# Problem to work on:
Return, from the material below, each line in which the word "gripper" is present.

..............................

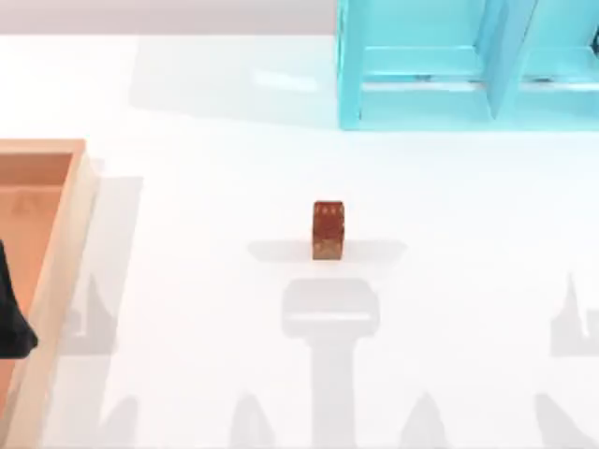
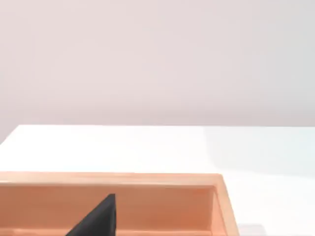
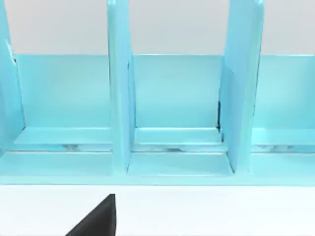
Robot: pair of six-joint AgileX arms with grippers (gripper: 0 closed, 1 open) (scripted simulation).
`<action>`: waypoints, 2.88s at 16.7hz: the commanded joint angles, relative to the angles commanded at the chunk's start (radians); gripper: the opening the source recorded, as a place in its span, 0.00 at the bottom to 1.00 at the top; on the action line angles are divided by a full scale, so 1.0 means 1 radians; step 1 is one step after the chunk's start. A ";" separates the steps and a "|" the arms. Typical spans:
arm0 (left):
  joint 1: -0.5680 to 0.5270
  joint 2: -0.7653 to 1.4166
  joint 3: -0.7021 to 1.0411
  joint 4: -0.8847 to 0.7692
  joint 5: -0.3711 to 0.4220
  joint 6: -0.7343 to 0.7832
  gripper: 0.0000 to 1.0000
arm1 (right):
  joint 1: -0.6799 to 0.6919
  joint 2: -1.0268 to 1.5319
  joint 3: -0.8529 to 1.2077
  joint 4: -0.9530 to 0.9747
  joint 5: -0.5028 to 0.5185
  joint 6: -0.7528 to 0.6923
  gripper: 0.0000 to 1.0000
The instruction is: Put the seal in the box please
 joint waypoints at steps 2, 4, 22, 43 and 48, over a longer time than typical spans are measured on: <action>0.000 0.000 0.000 0.000 0.000 0.000 1.00 | 0.000 0.000 0.000 0.000 0.000 0.000 1.00; -0.004 0.027 0.020 -0.023 -0.002 -0.005 1.00 | 0.000 0.000 0.000 0.000 0.000 0.000 1.00; -0.283 1.356 1.523 -0.861 -0.047 -0.409 1.00 | 0.000 0.000 0.000 0.000 0.000 0.000 1.00; -0.681 2.597 2.690 -1.664 0.008 -0.647 1.00 | 0.000 0.000 0.000 0.000 0.000 0.000 1.00; -0.677 2.592 2.650 -1.624 0.007 -0.645 1.00 | 0.000 0.000 0.000 0.000 0.000 0.000 1.00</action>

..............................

# Solved problem:
Robot: pair of six-joint AgileX arms with grippers (gripper: 0 closed, 1 open) (scripted simulation).
`<action>`: waypoints, 2.88s at 16.7hz: the commanded joint angles, relative to the angles commanded at the chunk's start (radians); gripper: the opening the source recorded, as a place in its span, 0.00 at the bottom to 1.00 at the top; on the action line angles are divided by a full scale, so 1.0 means 1 radians; step 1 is one step after the chunk's start. A ";" separates the steps and a "|" the arms. Typical spans:
  gripper: 0.0000 to 1.0000
  gripper: 0.0000 to 1.0000

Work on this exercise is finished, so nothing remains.